Stored data:
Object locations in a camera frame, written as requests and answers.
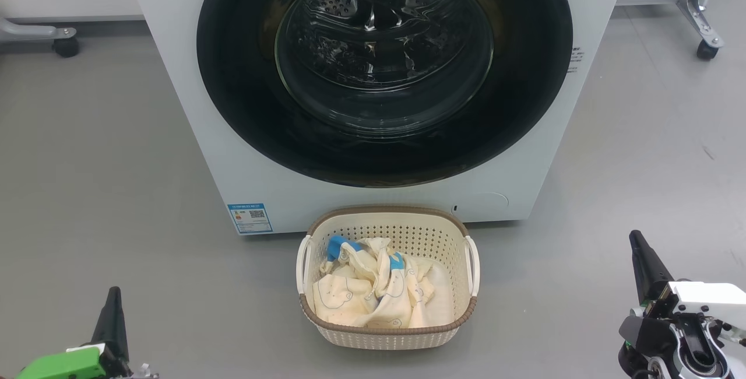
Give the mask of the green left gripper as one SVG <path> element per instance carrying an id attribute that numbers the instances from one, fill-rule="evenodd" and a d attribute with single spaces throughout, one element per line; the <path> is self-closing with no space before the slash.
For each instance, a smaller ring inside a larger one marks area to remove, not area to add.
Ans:
<path id="1" fill-rule="evenodd" d="M 96 323 L 92 344 L 33 360 L 17 378 L 128 377 L 129 349 L 122 292 L 111 287 Z"/>

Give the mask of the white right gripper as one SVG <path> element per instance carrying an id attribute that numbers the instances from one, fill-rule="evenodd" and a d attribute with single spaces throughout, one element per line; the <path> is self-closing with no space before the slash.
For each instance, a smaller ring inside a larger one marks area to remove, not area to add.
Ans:
<path id="1" fill-rule="evenodd" d="M 673 318 L 702 315 L 730 326 L 726 333 L 744 333 L 745 293 L 732 283 L 671 282 L 668 268 L 639 230 L 629 233 L 639 304 L 644 316 Z"/>

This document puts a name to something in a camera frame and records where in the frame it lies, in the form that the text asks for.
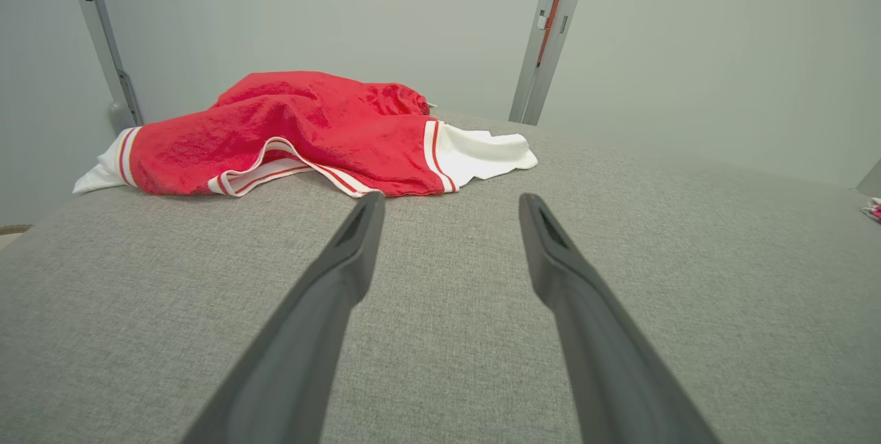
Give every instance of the gray upholstered table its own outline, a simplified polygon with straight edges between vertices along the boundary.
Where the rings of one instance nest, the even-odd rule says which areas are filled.
[[[881,225],[863,196],[438,117],[519,131],[539,165],[388,200],[324,441],[579,441],[526,272],[528,191],[724,441],[878,442]],[[316,173],[242,199],[73,200],[0,252],[0,441],[176,441],[352,205]]]

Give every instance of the gray wall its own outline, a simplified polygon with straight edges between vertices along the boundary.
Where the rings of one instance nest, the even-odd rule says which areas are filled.
[[[872,170],[866,174],[866,177],[856,188],[867,196],[881,198],[881,160],[872,167]]]
[[[200,111],[245,74],[396,81],[507,118],[538,0],[107,0],[145,120]]]
[[[0,0],[0,225],[36,224],[114,139],[76,0]]]
[[[881,158],[881,0],[579,0],[539,125],[855,187]]]

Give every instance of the red and white towel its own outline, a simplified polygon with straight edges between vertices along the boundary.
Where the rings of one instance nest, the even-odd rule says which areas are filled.
[[[520,134],[449,126],[402,84],[260,73],[206,111],[126,129],[73,193],[128,184],[154,194],[243,196],[275,178],[318,171],[356,198],[440,194],[537,163]]]

Goal of the exercise: Pictures omitted, give the entries again exactly.

Response box:
Object locations in a camera frame, written as requests and answers.
Give the mask of the green left gripper as one SVG <path> element per instance carrying an id attribute that numbers the instances from one, fill-rule="evenodd" and a d attribute with single spaces throughout, one element per line; the <path> is self-closing with no space before the slash.
For each instance, a smaller ring inside a larger one marks area to remove, not area to add.
Ans:
<path id="1" fill-rule="evenodd" d="M 96 323 L 92 344 L 33 360 L 17 378 L 128 377 L 129 349 L 122 292 L 111 287 Z"/>

Give the mask of the white right gripper as one SVG <path> element per instance carrying an id attribute that numbers the instances from one, fill-rule="evenodd" and a d attribute with single spaces throughout, one element per line; the <path> is self-closing with no space before the slash.
For each instance, a smaller ring inside a larger one marks area to remove, not area to add.
Ans:
<path id="1" fill-rule="evenodd" d="M 673 318 L 702 315 L 730 326 L 726 333 L 744 333 L 745 293 L 732 283 L 671 282 L 668 268 L 639 230 L 629 233 L 639 304 L 644 316 Z"/>

This document puts a name to something in a camera frame and records where in the frame it lies, in the form that the text asks for.
Give every instance of the gray upholstered table its own outline, a simplified polygon with straight edges between vertices along the boundary.
Where the rings of one instance nest, the even-odd rule says which areas are filled.
[[[881,225],[863,196],[438,117],[519,131],[539,165],[388,200],[324,441],[579,441],[526,272],[528,191],[724,441],[878,442]],[[316,173],[242,199],[73,200],[0,252],[0,441],[176,441],[352,205]]]

Give every instance of the gray wall its own outline, a simplified polygon with straight edges between vertices along the boundary.
Where the rings of one instance nest, the even-odd rule says which areas are filled.
[[[872,170],[866,174],[866,177],[856,188],[867,196],[881,198],[881,160],[872,167]]]
[[[200,111],[245,74],[396,81],[507,118],[538,0],[107,0],[145,120]]]
[[[0,0],[0,225],[36,224],[114,139],[76,0]]]
[[[881,158],[881,0],[579,0],[539,125],[855,187]]]

Give every instance of the red and white towel its own outline, a simplified polygon with straight edges between vertices along the boundary.
Where the rings of one instance nest, the even-odd rule says which areas are filled.
[[[520,134],[449,126],[402,84],[260,73],[206,111],[126,129],[73,193],[128,184],[154,194],[243,196],[275,178],[318,171],[356,198],[440,194],[537,163]]]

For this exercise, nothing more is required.